A F Wareham, A P M Wright, 'Fordham: Charities for the poor', in A History of the County of Cambridge and the Isle of Ely: Volume 10, Cheveley, Flendish, Staine and Staploe Hundreds (North-Eastern Cambridgeshire)( London, 2002), British History Online, accessed November 20, 2024, https://prod.british-history.ac.uk/vch/cambs/vol10/pp419-420.
A F Wareham, A P M Wright. "Fordham: Charities for the poor". A History of the County of Cambridge and the Isle of Ely: Volume 10, Cheveley, Flendish, Staine and Staploe Hundreds (North-Eastern Cambridgeshire). (London, 2002), , British History Online. Web. 20 November 2024. https://prod.british-history.ac.uk/vch/cambs/vol10/pp419-420.
CHARITIES FOR THE POOR.
By 1800 Fordham was well supplied with means to assist its poor. (fn. 1) In 1626 Thomas Hinson built six almshouses, three with six chimneys being recorded in 1664, (fn. 2) standing on Pool fen by the Snail. (fn. 3) Following inclosure Robert Hayward arranged in 1811-12 to pull down those almshouses and take their site, buying for the parish in exchange a plot on the high street, where six 'new almshouses' were built. The parish also sold a house on Market Street bought in 1713 as a town house and bought in 1812 a house next to that given by Hayward. In the 1830s the six dwellings housed widows and old people rent free, and the new house, in better repair, large pauper families. (fn. 4) The six almshouses were burnt down in 1854 and six new ones erected, apparently on a fresh site given by William Dunn Gardner (II) (fn. 5) still on the village street. They were usually inhabited from the 1860s by women over sixty. (fn. 6) Still in use in the early 20th century, (fn. 7) the unendowed almshouses were in poor condition by the 1930s. Only one was occupied in 1939 and two, by very old women, in 1959, when the rest of the brick, slated, mostly two-roomed, dwellings were thought beyond repair. In 1963-6 they were sold with their 1/8-a. site on Church Street for demolition. The two behind collapsed; the others were renovated. The parish invested the price, £550, to yield c. £31 a year, usually given in the 1990s in cash grants. (fn. 8)

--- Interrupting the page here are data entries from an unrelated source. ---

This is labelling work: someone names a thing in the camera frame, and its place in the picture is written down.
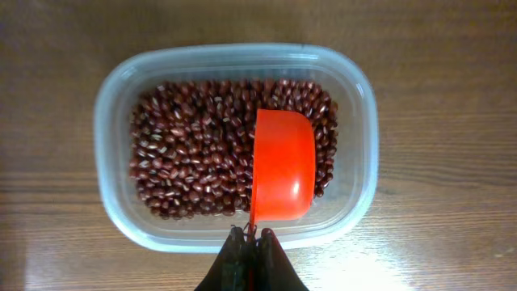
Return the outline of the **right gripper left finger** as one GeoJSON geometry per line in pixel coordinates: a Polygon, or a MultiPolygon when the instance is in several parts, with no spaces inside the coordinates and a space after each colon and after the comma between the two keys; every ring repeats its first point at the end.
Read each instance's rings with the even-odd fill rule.
{"type": "Polygon", "coordinates": [[[195,291],[248,291],[252,261],[251,245],[243,228],[233,226],[221,251],[195,291]]]}

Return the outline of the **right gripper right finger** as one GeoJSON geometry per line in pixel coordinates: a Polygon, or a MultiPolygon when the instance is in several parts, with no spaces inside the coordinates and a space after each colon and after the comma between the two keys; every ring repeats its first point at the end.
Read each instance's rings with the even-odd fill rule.
{"type": "Polygon", "coordinates": [[[272,229],[265,228],[258,240],[254,267],[254,290],[308,291],[290,263],[272,229]]]}

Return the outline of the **orange plastic measuring scoop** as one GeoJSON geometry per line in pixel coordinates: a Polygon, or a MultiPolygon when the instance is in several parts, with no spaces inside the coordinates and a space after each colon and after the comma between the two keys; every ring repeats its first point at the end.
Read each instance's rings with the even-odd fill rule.
{"type": "Polygon", "coordinates": [[[315,179],[316,146],[309,119],[298,112],[259,109],[250,226],[303,217],[313,201],[315,179]]]}

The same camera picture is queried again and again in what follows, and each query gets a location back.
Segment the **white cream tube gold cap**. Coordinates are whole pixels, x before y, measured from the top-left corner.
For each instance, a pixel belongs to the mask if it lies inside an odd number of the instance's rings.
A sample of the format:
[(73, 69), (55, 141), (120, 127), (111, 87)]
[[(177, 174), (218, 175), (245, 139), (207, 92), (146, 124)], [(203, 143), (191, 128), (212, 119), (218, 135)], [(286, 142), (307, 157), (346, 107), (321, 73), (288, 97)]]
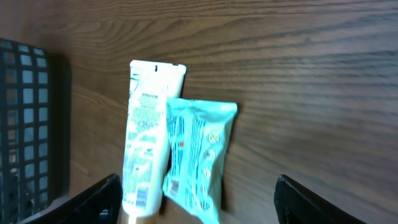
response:
[(186, 72), (182, 64), (130, 63), (122, 200), (126, 223), (154, 223), (159, 212), (170, 154), (167, 100), (181, 95)]

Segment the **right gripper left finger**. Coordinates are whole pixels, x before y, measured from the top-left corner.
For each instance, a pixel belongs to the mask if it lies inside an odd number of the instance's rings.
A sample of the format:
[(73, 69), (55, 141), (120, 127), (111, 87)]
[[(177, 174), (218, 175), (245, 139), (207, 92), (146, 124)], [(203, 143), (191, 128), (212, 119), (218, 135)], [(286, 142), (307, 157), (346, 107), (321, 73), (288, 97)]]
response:
[(113, 173), (58, 207), (21, 221), (27, 224), (117, 224), (122, 182)]

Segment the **teal snack packet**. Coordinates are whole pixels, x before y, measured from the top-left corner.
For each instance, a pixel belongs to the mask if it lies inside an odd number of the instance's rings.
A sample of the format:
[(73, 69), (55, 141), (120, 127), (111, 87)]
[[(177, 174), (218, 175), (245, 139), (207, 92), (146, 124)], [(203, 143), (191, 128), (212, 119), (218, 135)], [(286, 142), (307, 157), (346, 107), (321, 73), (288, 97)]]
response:
[(167, 101), (172, 158), (164, 195), (202, 223), (220, 222), (224, 160), (237, 112), (233, 102)]

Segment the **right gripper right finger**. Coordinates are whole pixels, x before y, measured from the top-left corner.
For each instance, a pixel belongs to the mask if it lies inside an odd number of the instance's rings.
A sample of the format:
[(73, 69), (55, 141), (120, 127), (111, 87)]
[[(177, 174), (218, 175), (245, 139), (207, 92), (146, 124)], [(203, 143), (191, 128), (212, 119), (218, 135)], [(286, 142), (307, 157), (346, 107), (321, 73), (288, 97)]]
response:
[(278, 176), (274, 205), (280, 224), (364, 224), (285, 174)]

Margaret Gray (d. 1594) gave for the poor a cottage later sold by the parish, which bought instead 6 a. of freehold land, then yielding £2 a year, later incorporated with other charity land acquired c. 1730. Between 1586 and 1726 Fordham had received for the poor thirteen bequests, (fn. 9) usually of £10 each, another four ranging from £5 to £20. The testators, who included the expelled vicar Stephen Hall (d. 1661), and his successor Hugh Floyd's daughter Jane (d. 1666: £10 for twelve poor widows), as well as two women giving to commemorate dead daughters, required distribution of the interest on their gifts on set days, mostly around Easter and Whitsun and near Christmas. Two similar bequests of £10 were made in 1752-3. In 1730 the parish had invested £87 of the accumulated £132 in 9¾ a. in Fordham's fields. At inclosure in 1820 it was allotted, for its 16-a. Poor land, 8¼ a. in Moor common, next to its Church land, all still in its hands in the late 20th century. (fn. 10)

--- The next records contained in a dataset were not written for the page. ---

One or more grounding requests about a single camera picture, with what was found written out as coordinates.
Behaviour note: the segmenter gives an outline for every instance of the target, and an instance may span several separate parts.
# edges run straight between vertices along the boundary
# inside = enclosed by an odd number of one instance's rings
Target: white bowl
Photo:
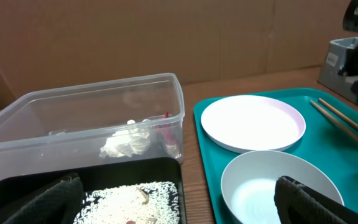
[[[285,152],[252,151],[233,159],[222,175],[223,199],[235,219],[244,224],[280,223],[274,190],[283,175],[344,205],[334,183],[309,162]]]
[[[219,146],[244,153],[283,151],[306,130],[305,119],[292,106],[264,96],[230,96],[210,104],[201,124]]]

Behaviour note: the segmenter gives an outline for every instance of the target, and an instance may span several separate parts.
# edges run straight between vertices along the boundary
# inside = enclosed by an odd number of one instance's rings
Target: brown background
[[[173,72],[182,84],[322,63],[349,0],[0,0],[0,109],[25,93]]]

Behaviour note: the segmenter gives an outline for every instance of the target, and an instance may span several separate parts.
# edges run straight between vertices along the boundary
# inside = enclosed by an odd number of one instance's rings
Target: chopsticks
[[[329,103],[325,102],[323,99],[319,98],[318,101],[330,109],[336,116],[340,117],[342,120],[344,120],[347,124],[352,126],[354,129],[358,131],[358,124],[348,118],[346,115],[341,113],[339,110],[337,110],[335,107],[331,106]],[[310,100],[310,103],[318,110],[320,113],[322,113],[325,117],[327,117],[329,120],[331,120],[337,127],[339,127],[342,131],[344,131],[347,135],[349,135],[352,139],[358,142],[358,136],[354,134],[353,131],[351,131],[348,127],[346,127],[344,124],[342,124],[338,119],[336,119],[331,113],[326,111],[322,106],[314,102],[313,100]]]

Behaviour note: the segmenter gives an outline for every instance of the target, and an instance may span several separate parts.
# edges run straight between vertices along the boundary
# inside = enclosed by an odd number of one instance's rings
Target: white tissue
[[[127,124],[135,124],[135,121],[129,120]],[[132,157],[134,154],[142,155],[149,149],[150,143],[149,128],[133,128],[117,131],[100,148],[99,157]]]
[[[345,78],[345,82],[353,84],[354,82],[358,81],[358,76],[354,76],[354,77],[346,77]]]

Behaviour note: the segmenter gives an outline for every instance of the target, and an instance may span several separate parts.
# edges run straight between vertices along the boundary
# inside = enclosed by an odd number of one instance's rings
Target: rice
[[[178,190],[173,182],[152,182],[87,192],[74,224],[177,224]]]

In the early 18th century the parish had normally given out the interest on those bequests on the dates specified by donors among c. 50 people, including 16 widows. (fn. 11) From the late 1770s it began instead to hand it out in quarterly doles, combining several testators' gifts, of 3-9d. to 65-85 people. (fn. 12) Soon after 1800 the bequests, only the Floyd gift for widows being for a time distinguished, were amalgamated: the rent of the Dole land, increased from £10 c. 1785 to £12 10s. by 1820, was by then given annually at Christmas in cash doles to poorer villagers. The number so helped rose from 125-145 in the 1810s and 1820s (fn. 13) to 180-210 from the late 1840s, each usually receiving 1s. 6d. to 2s. 6d. out of a rent in 1863 of £21 10s. Those doles were reduced as the rent fell from the 1870s (fn. 14) to £13. In the late 20th century it rose from c. £10 in 1962 to £50 in 1976 and to well over £600 in the 1990s, still given at Christmas in cash; in the 1970s £1 each went to 70-90 old people, but by 1994 as much as £15 each to c. 60 people. (fn. 15)
At inclosure in 1820 the parish received the Great Brackland, 18¼ a. just east of the river and Abbey park, where its legally settled poor might dig turf and cut flags. If it was let, the rent was to go to poor people occupying property worth under £5 a year (fn. 16) in lieu of their former unlimited right of turbary. The boggy land was dug for turf until it was exhausted and the hollows so made flooded. Thereafter, perhaps by 1830, that land was let, eventually to the owners of Fordham Abbey, and its rent given in fuel to the poor. The income rose from £12 c. 1830 to £20 10s. by the 1860s, (fn. 17) but fell from £26 10s., given in coal, c. 1870 to £23 10s. between the 1880s and the 1920s, when 45-50 people benefited. (fn. 18) Only in the 1970s was the rent again raised to £40, still then given in coal. (fn. 19)
Eyre Coote by will of 1857 left the income from £500, invested in 1859 to yield £15 12s. a year, to provide coal and blankets in winter for Fordham's poor. (fn. 20) By the 1930s, as later, the income, £13, was being spent on coal, in 1976 for 13 people, with the 'Fuel Allotment' charity described above, into which Coote's bequest was merged, its stock being sold, in 1995-6. (fn. 21)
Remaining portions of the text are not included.